ASSIGNMENT => The reply should match the listing below character for character, except that no image is carried over.

DATA PROVIDED =>
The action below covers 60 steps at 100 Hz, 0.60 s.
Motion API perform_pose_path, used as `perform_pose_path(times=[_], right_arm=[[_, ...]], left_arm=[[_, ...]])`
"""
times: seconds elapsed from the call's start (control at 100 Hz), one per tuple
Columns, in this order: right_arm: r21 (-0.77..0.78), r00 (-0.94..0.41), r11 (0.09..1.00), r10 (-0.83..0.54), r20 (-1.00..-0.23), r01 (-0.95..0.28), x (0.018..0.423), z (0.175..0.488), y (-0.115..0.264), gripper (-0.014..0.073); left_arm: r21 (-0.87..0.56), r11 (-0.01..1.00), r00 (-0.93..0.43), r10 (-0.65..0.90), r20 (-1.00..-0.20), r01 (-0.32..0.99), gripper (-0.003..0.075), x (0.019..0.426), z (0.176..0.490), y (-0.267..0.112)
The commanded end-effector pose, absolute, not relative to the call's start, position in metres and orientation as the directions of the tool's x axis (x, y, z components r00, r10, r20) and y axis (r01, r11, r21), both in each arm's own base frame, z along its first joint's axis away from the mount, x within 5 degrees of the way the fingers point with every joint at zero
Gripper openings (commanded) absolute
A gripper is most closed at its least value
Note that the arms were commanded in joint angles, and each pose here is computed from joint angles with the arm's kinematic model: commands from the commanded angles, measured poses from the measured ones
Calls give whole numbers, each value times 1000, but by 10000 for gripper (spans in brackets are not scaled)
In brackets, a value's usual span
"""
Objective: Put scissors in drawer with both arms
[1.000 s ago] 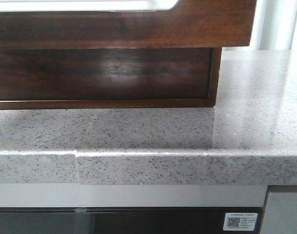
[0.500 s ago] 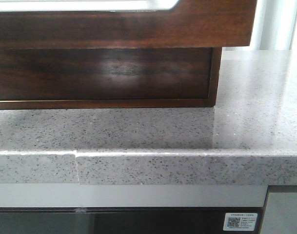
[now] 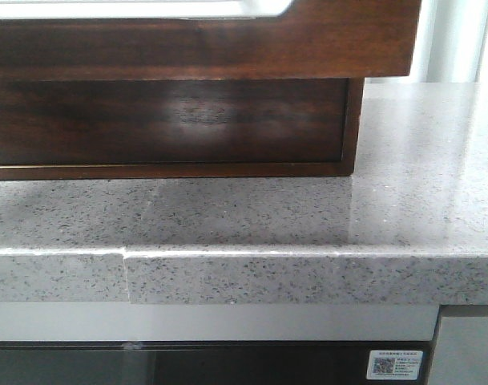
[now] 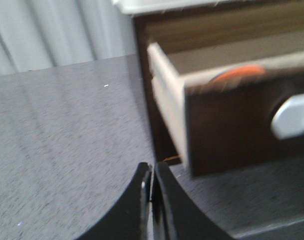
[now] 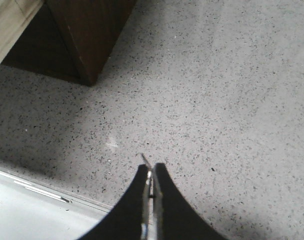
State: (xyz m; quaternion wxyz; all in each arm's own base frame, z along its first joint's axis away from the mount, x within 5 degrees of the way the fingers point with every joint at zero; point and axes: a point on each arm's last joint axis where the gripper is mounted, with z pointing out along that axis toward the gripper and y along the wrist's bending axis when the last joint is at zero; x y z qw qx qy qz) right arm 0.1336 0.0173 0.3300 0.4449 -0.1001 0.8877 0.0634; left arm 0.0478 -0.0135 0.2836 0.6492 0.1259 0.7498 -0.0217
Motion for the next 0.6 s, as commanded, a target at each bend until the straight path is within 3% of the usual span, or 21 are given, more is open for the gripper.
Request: perform_pose_path(times=[0.0, 0.12, 0.29, 0.59], right_arm=[[18, -521, 976, -100, -848, -216, 136, 342, 16, -69], [18, -521, 976, -100, -848, -216, 136, 342, 16, -69], [18, -522, 976, -100, -847, -217, 136, 342, 16, -69], [19, -524, 976, -101, -846, -218, 136, 342, 16, -69]], left_arm=[[130, 981, 9, 130, -991, 143, -20, 49, 269, -9], [67, 992, 27, 64, -998, 104, -20, 50, 231, -5], [33, 996, 52, 29, -998, 77, -20, 55, 201, -4], [27, 998, 59, 23, -998, 61, -20, 55, 201, -4]])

RESULT OF THIS TASK =>
The action below covers 60 steps at 100 Hz, 0.60 s.
Motion API perform_pose_path, used as `perform_pose_path(times=[_], right_arm=[[_, ...]], left_arm=[[_, ...]])`
"""
times: seconds elapsed from the call's start (control at 100 Hz), one per tuple
Columns, in this order: right_arm: r21 (-0.77..0.78), r00 (-0.94..0.41), r11 (0.09..1.00), r10 (-0.83..0.54), r20 (-1.00..-0.23), r01 (-0.95..0.28), x (0.018..0.423), z (0.175..0.488), y (-0.115..0.264), gripper (-0.014..0.073); left_arm: r21 (-0.87..0.56), r11 (-0.01..1.00), r00 (-0.93..0.43), r10 (-0.65..0.90), r20 (-1.00..-0.20), r01 (-0.32..0.99), gripper (-0.003..0.075), x (0.019..0.426), z (0.176..0.490), y (-0.267..0.112)
The commanded end-effector pose, absolute, not relative to the call's start, position in metres and orientation as the directions of the tool's x axis (x, y, z components r00, r10, r20) and y axis (r01, r11, r21), both in each arm's own base frame, z along its first joint's axis away from the mount, x within 5 degrees of the way the fingers point with every joint at zero
Gripper openings (commanded) absolute
A gripper is most closed at its least value
Note that the arms were commanded in joint angles, and each pose here is computed from joint angles with the arm's kinematic model: commands from the commanded angles, measured poses from the measured ones
Calls give whole numbers, each value times 1000, but by 10000 for gripper (spans in brackets are not scaled)
In brackets, a value's usual span
"""
Objective: Put scissors in drawer with both arms
[1.000 s ago] 
[0.500 s ago] 
[now] 
[now] 
[now] 
State: (xyz m; quaternion wxyz; all in each arm's own base frame, z along its first joint's axis away from the mount, x within 5 degrees of the way the fingers point with every joint at zero; point and axes: a point on each arm's last joint axis where the gripper is mounted, with z pointing out along that axis toward the gripper and y along the wrist's bending axis when the last joint is at zero; x y z qw qx qy qz) right arm 0.1336 0.0173 0.3300 0.4449 -0.1001 0.8877 0.0634; left arm 0.0478 -0.0135 0.2836 0.6492 0.1259 0.7498 -0.0217
Motion for the next 0.6 s, as commanded, a target at each bend until the straight path is within 3% of the usual span, or 21 are given, more is open for the gripper.
Request: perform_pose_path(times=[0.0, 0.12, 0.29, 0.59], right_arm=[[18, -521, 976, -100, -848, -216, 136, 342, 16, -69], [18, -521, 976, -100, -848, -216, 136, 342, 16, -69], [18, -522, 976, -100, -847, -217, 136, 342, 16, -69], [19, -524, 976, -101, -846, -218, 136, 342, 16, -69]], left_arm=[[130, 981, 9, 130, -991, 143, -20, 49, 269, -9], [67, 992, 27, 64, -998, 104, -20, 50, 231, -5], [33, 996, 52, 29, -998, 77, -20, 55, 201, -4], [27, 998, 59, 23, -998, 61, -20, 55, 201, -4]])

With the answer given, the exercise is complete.